Beach Bunny Delivers More Snappy, Snackable Songs on Emotional Creature
The Chicago band’s second album is full of memorable moments and relatable lyrics

Beach Bunny’s Lili Trifilio is nothing if not an efficient and detail-oriented writer of punchy, guitar-powered pop-rock songs.
On the Chicago band’s sophomore album Emotional Creature, she wastes no time sowing a lyrical seed that will grow and grow over the next 11 songs: “I’ll get over it if you let me breathe / From the skin, ’cause my lungs tend to keep it within,” Trifilio sings to open “Entropy,” the album’s first track. By the second song, the respiratory motif has spread to the title, “Oxygen”—as in, “With you, I breathe again / Baby, you’re my oxygen.”
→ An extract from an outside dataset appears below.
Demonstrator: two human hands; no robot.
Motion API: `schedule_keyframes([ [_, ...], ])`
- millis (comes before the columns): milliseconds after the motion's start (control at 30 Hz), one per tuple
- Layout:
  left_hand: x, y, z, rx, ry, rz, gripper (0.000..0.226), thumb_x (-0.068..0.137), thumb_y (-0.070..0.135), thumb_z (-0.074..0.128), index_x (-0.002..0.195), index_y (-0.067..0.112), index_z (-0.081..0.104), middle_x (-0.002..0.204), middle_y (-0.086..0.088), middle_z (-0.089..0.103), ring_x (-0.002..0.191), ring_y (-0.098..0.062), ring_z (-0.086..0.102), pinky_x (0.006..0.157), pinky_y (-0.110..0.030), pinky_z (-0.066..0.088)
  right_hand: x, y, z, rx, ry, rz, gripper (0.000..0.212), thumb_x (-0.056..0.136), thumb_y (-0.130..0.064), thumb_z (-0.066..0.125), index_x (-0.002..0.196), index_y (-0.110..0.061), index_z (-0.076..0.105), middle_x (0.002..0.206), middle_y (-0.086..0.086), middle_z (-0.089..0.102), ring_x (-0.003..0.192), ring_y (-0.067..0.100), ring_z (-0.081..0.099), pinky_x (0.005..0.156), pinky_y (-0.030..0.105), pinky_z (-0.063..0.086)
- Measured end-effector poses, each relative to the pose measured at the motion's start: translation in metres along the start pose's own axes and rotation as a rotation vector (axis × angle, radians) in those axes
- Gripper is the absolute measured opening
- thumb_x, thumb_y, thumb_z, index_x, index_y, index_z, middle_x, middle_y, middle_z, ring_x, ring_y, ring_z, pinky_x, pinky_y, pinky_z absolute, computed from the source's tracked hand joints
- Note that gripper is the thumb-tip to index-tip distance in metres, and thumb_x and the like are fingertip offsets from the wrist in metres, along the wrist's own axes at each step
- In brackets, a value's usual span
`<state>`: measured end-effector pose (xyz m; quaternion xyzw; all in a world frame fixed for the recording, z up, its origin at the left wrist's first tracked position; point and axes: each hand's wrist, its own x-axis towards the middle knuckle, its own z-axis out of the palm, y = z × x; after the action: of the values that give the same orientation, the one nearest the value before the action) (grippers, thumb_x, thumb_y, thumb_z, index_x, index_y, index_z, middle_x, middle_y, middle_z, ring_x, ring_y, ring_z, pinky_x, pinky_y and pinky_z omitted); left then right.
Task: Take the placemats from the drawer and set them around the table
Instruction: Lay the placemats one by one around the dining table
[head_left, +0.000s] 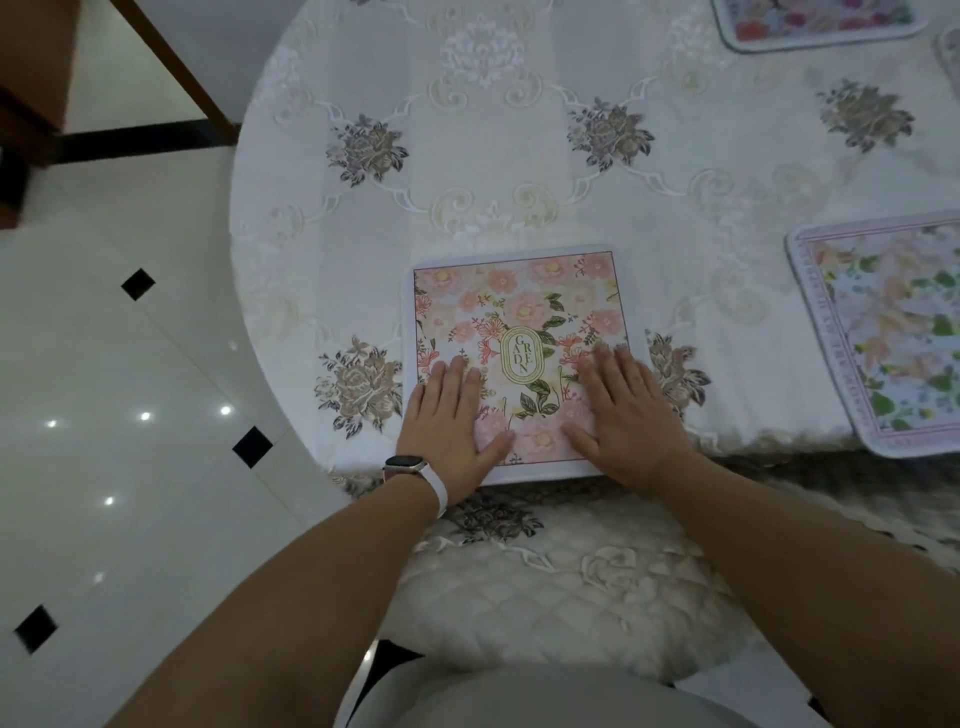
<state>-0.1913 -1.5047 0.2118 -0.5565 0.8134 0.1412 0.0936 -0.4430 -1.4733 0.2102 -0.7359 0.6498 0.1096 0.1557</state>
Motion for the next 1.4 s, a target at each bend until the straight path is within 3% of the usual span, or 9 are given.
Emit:
schedule_keyframes([
  [133,-0.008,-0.011,-0.006,-0.089,-0.021,-0.086,0.085,0.091,0.072,0.010,0.152,0.020,-0.014,0.158,0.000,-0.024,0.145,-0.017,-0.024,0.119,-0.041,-0.006,-0.004,0.003,-0.007,0.081,-0.029,0.062,0.086,0.091,-0.071,0.001,0.155,-0.015,-0.012,0.160,0.014,-0.021,0.148,0.028,-0.020,0.121,0.042,-0.007],
  [233,-0.011,-0.017,-0.015,-0.140,-0.064,-0.077,0.084,0.093,0.067,0.021,0.153,0.019,-0.011,0.159,0.001,-0.022,0.146,-0.017,-0.019,0.118,-0.039,-0.003,-0.014,0.008,-0.021,0.091,-0.102,0.068,0.080,0.098,-0.062,0.016,0.156,-0.011,-0.006,0.162,0.016,-0.014,0.150,0.032,-0.013,0.123,0.045,0.001],
  [300,-0.010,-0.017,-0.025,-0.172,-0.080,-0.069,0.079,0.093,0.059,0.035,0.154,0.016,0.010,0.162,-0.004,-0.001,0.149,-0.024,0.002,0.120,-0.042,0.013,-0.018,0.013,-0.034,0.094,-0.094,0.053,0.071,0.101,-0.051,0.028,0.156,-0.009,0.013,0.164,0.017,0.003,0.151,0.035,0.004,0.122,0.047,0.014],
  [367,-0.011,-0.016,-0.040,-0.222,-0.064,-0.077,0.060,0.090,0.053,0.041,0.139,0.018,0.039,0.144,-0.007,0.041,0.132,-0.029,0.041,0.105,-0.042,0.040,-0.021,0.017,-0.048,0.082,-0.074,0.032,0.057,0.099,-0.045,0.034,0.144,-0.010,0.038,0.153,0.015,0.033,0.141,0.034,0.031,0.115,0.049,0.029],
  [467,-0.018,-0.010,-0.065,-0.234,-0.001,-0.044,0.051,0.089,0.049,0.044,0.132,0.023,0.046,0.126,-0.001,0.058,0.112,-0.025,0.055,0.090,-0.040,0.049,-0.028,0.023,-0.076,0.123,-0.056,0.075,0.046,0.097,-0.043,0.038,0.131,-0.014,0.050,0.128,0.006,0.053,0.116,0.026,0.054,0.094,0.040,0.047],
  [567,-0.023,0.001,-0.087,-0.145,0.091,0.040,0.049,0.095,0.039,0.048,0.139,0.019,0.047,0.136,-0.004,0.055,0.122,-0.026,0.051,0.099,-0.040,0.043,-0.034,0.028,-0.100,0.152,0.047,0.084,0.048,0.097,-0.044,0.042,0.135,-0.017,0.050,0.128,0.004,0.056,0.111,0.023,0.056,0.090,0.038,0.049],
  [800,-0.037,0.028,-0.123,0.025,0.222,0.108,0.064,0.087,0.059,0.026,0.136,0.026,0.049,0.137,0.003,0.055,0.125,-0.022,0.050,0.109,-0.050,0.031,-0.046,0.033,-0.141,0.090,0.196,-0.051,0.054,0.094,-0.052,0.041,0.136,-0.020,0.049,0.127,0.002,0.057,0.110,0.023,0.054,0.088,0.039,0.049],
  [1133,-0.070,0.029,-0.142,0.017,0.221,0.066,0.069,0.085,0.062,0.015,0.140,0.029,0.043,0.147,0.002,0.043,0.136,-0.020,0.038,0.116,-0.049,0.019,-0.074,0.011,-0.164,0.067,0.233,-0.115,0.058,0.097,-0.053,0.037,0.144,-0.020,0.044,0.142,0.002,0.049,0.126,0.024,0.047,0.098,0.040,0.044],
  [1400,-0.075,0.021,-0.157,0.003,0.246,0.257,0.064,0.088,0.054,0.021,0.138,0.023,0.047,0.145,-0.003,0.046,0.132,-0.024,0.042,0.108,-0.043,0.034,-0.113,-0.014,-0.162,0.097,0.288,0.053,0.054,0.096,-0.051,0.039,0.141,-0.022,0.047,0.141,0.000,0.051,0.125,0.022,0.048,0.099,0.040,0.044],
])
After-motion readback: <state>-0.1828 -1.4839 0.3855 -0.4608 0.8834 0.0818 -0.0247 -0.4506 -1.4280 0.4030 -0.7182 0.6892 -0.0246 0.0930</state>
In a lesser songwriter’s hands, this might be a coincidence or a lark. In Trifilio’s, it’s the beginning stages of a vibrant, 37-minute sketch of a character bursting with blushing cheeks and an open-book heart, stubborn self-doubt and an uncertain mind, panic attacks, personal growth, secrets, shame, confusion, frustration, infatuation and inhales … exhales … inhales … exhales.
“Took a deep breath from the chest, but shallow execution,” Trifilio sings in “Eventually,” a melancholy song about dealing with anxiety. “Picked through the cracks in my mind, trying to find a solution.”
Like Horsegirl is now, Beach Bunny was Chicago’s next great young and female-led rock band a few years ago, thanks to Trifilio’s seemingly bottomless well of hooks, her highly relatable lyrics about life’s emotional highs and lows, and her band’s immaculate brand of upbeat and occasionally surf-y guitar pop. Since then, two of their songs—the title track from their 2018 Prom Queen EP and “Cloud 9” from Honeymoon, their 2020 full-length debut—have gone viral on TikTok, where users flock to Trifilio’s candid couplets about body image, mom jeans, love, heartbreak and finding your worth in the actions of others.